Find the count of lines in the material below that include the word "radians". State nothing but that number.

'''

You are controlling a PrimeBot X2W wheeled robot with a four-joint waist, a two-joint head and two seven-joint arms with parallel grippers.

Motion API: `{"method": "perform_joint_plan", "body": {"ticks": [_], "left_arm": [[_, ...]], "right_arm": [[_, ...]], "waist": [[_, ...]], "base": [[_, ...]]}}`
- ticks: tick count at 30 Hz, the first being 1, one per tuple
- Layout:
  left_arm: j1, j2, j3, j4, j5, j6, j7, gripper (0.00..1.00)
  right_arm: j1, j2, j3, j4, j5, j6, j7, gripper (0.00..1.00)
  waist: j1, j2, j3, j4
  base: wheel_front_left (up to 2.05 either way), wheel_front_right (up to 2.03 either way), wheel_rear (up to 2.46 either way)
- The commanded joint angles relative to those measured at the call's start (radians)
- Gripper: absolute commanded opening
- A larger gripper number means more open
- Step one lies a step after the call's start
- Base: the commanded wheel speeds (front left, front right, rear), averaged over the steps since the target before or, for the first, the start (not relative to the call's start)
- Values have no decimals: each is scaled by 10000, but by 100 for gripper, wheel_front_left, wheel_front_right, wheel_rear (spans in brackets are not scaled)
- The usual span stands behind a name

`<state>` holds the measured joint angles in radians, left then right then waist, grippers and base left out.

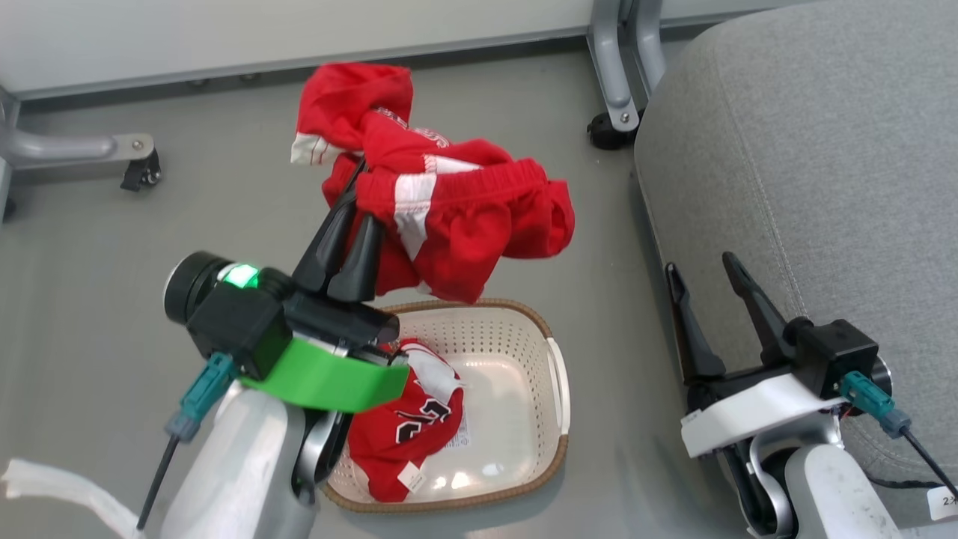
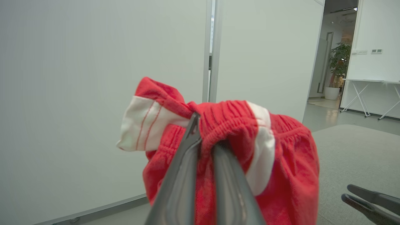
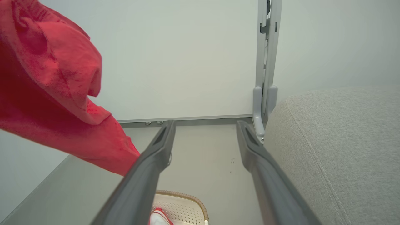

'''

§ **OUTPUT**:
2